Some remarks on R\'{e}nyi relative entropy in a thermostatistical framework

TL;DR

This paper investigates the physical meaning of Rényi relative entropy within thermostatistics, concluding it aligns with traditional free energy differences only as the parameter approaches 1, indicating its limited applicability for non-Boltzmann-Gibbs systems.

Contribution

It demonstrates that Rényi relative entropy has a meaningful physical interpretation only in the limit as q approaches 1, linking it to classical thermostatistical concepts.

Findings

Rényi relative entropy aligns with free energy differences only as q approaches 1.

Rényi entropy is an equilibrium entropy only in the Boltzmann-Gibbs limit.

Rényi relative entropy does not satisfy Shore-Johnson axioms for stationary distributions.

Abstract

In ordinary Boltzmann-Gibbs thermostatistics, the relative entropy expression plays the role of generalized free energy, providing the difference between the off-equilibrium and equilibrium free energy terms associated with Boltzmann-Gibbs entropy. In this context, we studied whether this physical meaning can be given to R\'{e}nyi relative entropy definition found in the literature from a generalized thermostatistical point of view. We find that this is possible only in the limit as $q$ approaches to 1. This shows that R\'{e}nyi relative entropy has a physical (thermostatistical) meaning only when the system can already be explained by ordinary Boltzmann-Gibbs thermostatistics. Moreover, this can be taken as an indication of R\'{e}nyi entropy being an equilibrium entropy since any relative entropy definition is a two-probability generalization of the associated entropy definition.
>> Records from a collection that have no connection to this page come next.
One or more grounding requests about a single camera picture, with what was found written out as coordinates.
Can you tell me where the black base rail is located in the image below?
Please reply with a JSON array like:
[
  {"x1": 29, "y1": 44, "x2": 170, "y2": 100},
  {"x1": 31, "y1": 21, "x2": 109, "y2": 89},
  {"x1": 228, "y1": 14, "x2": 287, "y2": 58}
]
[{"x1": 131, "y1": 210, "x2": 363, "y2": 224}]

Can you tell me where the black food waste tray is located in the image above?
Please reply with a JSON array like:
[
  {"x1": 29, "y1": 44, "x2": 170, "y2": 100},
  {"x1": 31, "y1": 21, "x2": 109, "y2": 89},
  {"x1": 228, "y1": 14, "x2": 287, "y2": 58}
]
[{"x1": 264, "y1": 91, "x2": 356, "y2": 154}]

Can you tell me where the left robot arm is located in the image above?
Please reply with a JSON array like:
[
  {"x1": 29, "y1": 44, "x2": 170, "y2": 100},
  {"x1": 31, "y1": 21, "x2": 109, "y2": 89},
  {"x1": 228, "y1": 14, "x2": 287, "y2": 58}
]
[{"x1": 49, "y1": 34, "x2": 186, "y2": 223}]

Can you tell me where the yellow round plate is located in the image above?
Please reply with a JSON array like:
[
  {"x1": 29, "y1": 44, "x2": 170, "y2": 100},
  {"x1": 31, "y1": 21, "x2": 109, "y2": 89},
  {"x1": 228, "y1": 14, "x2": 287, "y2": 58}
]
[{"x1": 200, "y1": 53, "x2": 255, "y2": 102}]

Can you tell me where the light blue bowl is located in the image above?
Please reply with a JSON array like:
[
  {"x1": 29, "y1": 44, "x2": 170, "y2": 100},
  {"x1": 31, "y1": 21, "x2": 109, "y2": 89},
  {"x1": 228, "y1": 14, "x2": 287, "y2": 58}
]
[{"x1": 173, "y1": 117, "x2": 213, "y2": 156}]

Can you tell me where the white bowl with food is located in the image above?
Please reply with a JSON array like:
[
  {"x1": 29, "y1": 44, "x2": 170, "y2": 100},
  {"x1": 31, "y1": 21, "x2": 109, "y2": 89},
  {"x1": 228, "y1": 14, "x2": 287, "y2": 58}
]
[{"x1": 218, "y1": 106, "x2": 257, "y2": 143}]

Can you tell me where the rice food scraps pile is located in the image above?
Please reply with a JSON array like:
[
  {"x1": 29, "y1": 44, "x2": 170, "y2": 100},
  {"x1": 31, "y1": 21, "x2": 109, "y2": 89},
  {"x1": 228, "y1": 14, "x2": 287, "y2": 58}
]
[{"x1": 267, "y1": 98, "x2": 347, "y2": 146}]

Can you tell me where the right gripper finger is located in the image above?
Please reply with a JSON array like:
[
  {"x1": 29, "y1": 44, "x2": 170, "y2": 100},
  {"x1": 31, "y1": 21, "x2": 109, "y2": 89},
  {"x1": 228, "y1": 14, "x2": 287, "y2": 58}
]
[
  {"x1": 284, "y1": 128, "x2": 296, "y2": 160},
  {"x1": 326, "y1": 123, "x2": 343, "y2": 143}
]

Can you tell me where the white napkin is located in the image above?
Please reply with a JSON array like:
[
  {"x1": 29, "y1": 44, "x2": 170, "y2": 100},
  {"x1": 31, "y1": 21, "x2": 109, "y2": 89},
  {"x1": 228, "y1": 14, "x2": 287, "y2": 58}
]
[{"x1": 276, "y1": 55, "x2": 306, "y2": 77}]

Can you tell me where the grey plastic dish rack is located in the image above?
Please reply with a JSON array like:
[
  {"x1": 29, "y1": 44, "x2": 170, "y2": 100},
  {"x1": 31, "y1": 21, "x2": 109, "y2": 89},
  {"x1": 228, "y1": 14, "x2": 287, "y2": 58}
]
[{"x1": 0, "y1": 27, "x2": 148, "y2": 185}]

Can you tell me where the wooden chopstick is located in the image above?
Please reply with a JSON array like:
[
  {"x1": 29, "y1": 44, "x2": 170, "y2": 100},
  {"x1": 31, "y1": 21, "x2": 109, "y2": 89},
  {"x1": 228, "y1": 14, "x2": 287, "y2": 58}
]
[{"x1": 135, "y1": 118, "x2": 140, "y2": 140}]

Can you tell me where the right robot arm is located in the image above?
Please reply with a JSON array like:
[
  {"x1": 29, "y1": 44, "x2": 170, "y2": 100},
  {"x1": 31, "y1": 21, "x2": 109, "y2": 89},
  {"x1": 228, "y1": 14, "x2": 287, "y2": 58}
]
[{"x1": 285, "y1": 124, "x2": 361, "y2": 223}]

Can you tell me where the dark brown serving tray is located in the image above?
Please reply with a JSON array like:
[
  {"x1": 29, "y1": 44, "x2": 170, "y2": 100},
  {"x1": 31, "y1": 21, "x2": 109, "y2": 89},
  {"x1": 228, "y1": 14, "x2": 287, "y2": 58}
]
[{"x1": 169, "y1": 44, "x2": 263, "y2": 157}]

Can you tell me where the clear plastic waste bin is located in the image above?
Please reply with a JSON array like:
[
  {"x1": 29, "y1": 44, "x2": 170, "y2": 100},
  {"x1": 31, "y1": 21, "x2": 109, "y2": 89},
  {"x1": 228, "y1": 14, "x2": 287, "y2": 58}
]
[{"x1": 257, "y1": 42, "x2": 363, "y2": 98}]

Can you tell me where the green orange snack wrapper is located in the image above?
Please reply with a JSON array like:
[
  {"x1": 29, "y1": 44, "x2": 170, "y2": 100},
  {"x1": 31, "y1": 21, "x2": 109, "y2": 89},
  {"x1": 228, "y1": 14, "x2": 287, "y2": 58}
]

We also note that this result is independent of the internal energy constraint employed. Finally, we comment on the lack of foundation of R\'{e}nyi relative entropy as far as its minimization (which is equivalent to the maximization of R\'{e}nyi entropy) is considered in order to obtain a stationary equilibrium distribution since R\'{e}nyi relative entropy does not conform to Shore-Johnson axioms.